Yale is exempt from paying city taxes, except on commercial property it owns. But a 
consortium of community groups asked the university to donate a single day's interest 
on its invested endowment - that's $5.2 million - to the city's public schools. So 
far, no response.

'We just wanted some kind of partnership,' says the Rev David Lee, who - as a graduate 
of Yale Divinity School - this year harvested enough signatures to seek election to 
the university board. He was seen off by the architect Maya Li, in what was regarded 
as a brazen snub to what Lee's church calls 'the host community'.

Dixwell Avenue is where Lee tries 'to put a bit of hope back in people's eyes that's 
just been taken away'. He says: 'I can feel it, just over the past year; people is 
sinking back down. It's hard to keep people off drugs. It's hard to tell people not to 
go to crime, when they made that extra effort to straighten out, then got beaten back 
down again. I had a man in my congregation come to me on Sunday saying his daughter 
who is 13 was considering suicide.'

There is now a brutally simple barometer of poverty in modern America: HIV.

At the Immanuel Baptist Church on Chapel Street, a few blocks from fancy restaurants 
where the young elite go for dinner, there was a service with a difference on 
Wednesday. The Aids Interfaith Network was commemorating the lives of 600 of its 
clients who have died of the disease since it was established 15 years ago.

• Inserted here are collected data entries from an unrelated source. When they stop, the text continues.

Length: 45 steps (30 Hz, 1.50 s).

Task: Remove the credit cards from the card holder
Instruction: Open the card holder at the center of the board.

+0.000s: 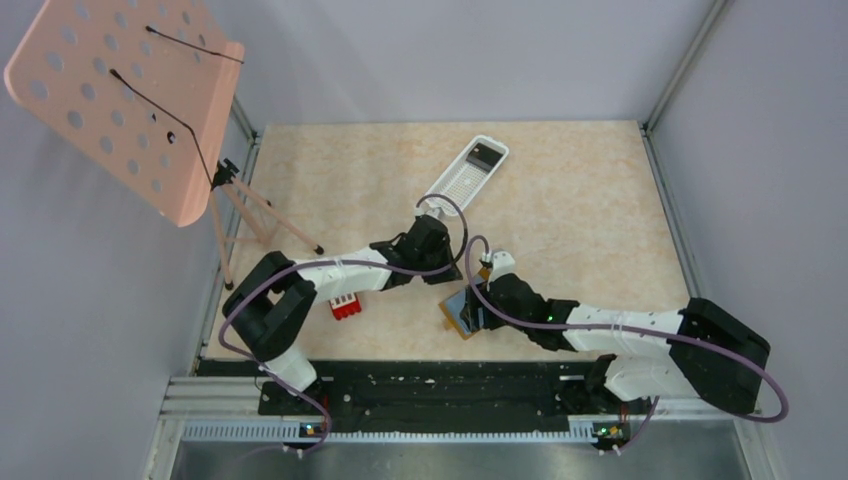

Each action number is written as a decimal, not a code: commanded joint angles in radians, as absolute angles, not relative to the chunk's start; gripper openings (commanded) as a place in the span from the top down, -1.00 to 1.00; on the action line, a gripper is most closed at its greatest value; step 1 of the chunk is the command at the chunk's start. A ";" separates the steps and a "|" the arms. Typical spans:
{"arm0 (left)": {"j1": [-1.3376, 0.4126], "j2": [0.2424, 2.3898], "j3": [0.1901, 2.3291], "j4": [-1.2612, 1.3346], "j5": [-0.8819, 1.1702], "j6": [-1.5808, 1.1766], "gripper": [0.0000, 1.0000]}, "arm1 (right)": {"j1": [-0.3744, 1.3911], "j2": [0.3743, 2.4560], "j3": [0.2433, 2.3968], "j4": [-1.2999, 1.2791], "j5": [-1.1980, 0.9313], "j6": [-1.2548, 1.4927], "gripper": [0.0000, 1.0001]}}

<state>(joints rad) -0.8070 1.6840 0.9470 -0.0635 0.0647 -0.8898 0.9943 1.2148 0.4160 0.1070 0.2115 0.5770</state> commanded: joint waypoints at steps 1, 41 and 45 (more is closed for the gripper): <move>-0.801 1.564 0.899 -0.143 0.009 -0.857 0.75 | 1.005 1.245 0.449 0.185 0.238 0.546 -0.43; -0.863 1.457 0.486 0.313 0.298 -1.117 0.24 | 1.035 1.375 0.484 0.118 0.311 0.575 -0.50; -0.878 1.443 0.475 0.314 0.301 -1.132 0.34 | 1.039 1.385 0.490 0.109 0.320 0.577 -0.50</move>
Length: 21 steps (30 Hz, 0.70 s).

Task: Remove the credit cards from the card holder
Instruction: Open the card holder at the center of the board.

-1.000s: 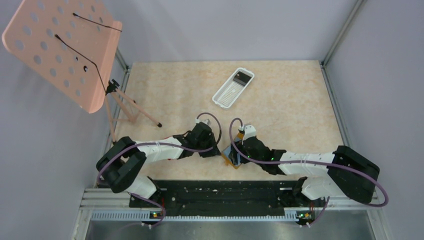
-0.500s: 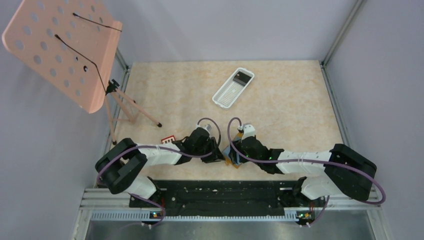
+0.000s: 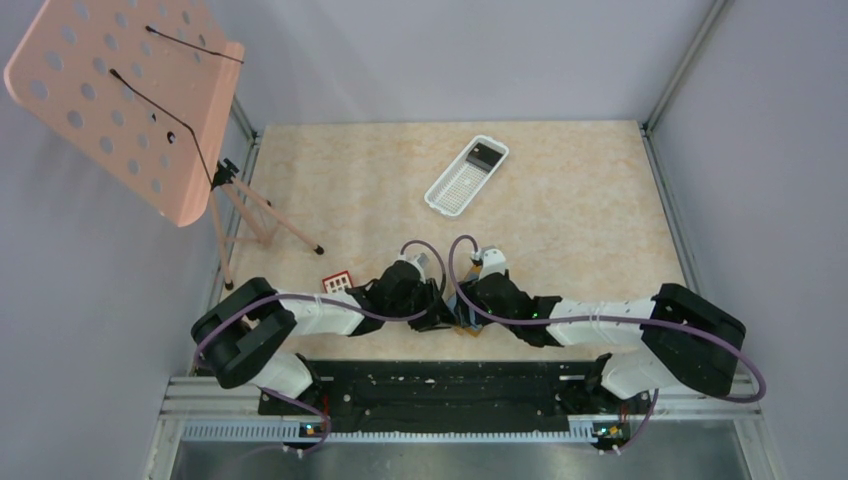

Some of the congregation were living with HIV, a couple in wheelchairs; others were 
those who work with and for them. The network was set up by a group of churches to 
fill the abyss between a dire need and the malfunctioning of America' commercial 
healthcare system.

Project director Joyce Poole says: 'Aids has become the disease of the poor - 80 to 90 
per cent of our clients are living below the poverty level; 15 per cent are homeless; 
most have not worked in years. Half are dually diagnosed with HIV and hepatitis C. If 
you can't support yourself, you do it by other means, and those means are often 
criminal. Most of our clients have had at least one encounter with the Department of 
Corrections.'

Yet Connecticut's Aids prevention budget has just been cut by 30 per cent - due, says 
America's richest state, to the economic downturn. 'This is a discourse,' says Poole, 
'about poverty.' And as America prepares to go to the polls, the gap between rich and 
poor is widening by the day.

Hard times

· One in 11 families, one in nine Americans, and one in six children are 
officially poor.

· The most affluent fifth of the population received half of all household income 
last year. The poorest fifth got 3.5 per cent.

· The official poverty line is an income of $18,104 pa (£11,570) for a family of 
four. A single parent of two working full-time for a minimum wage would make $10,712 
(£6,846).

· 40 per cent of homeless men are veterans.

· Up to a fifth of America's food, worth $31bn, goes to waste each year, with 
130lb of food per person ending up in landfills.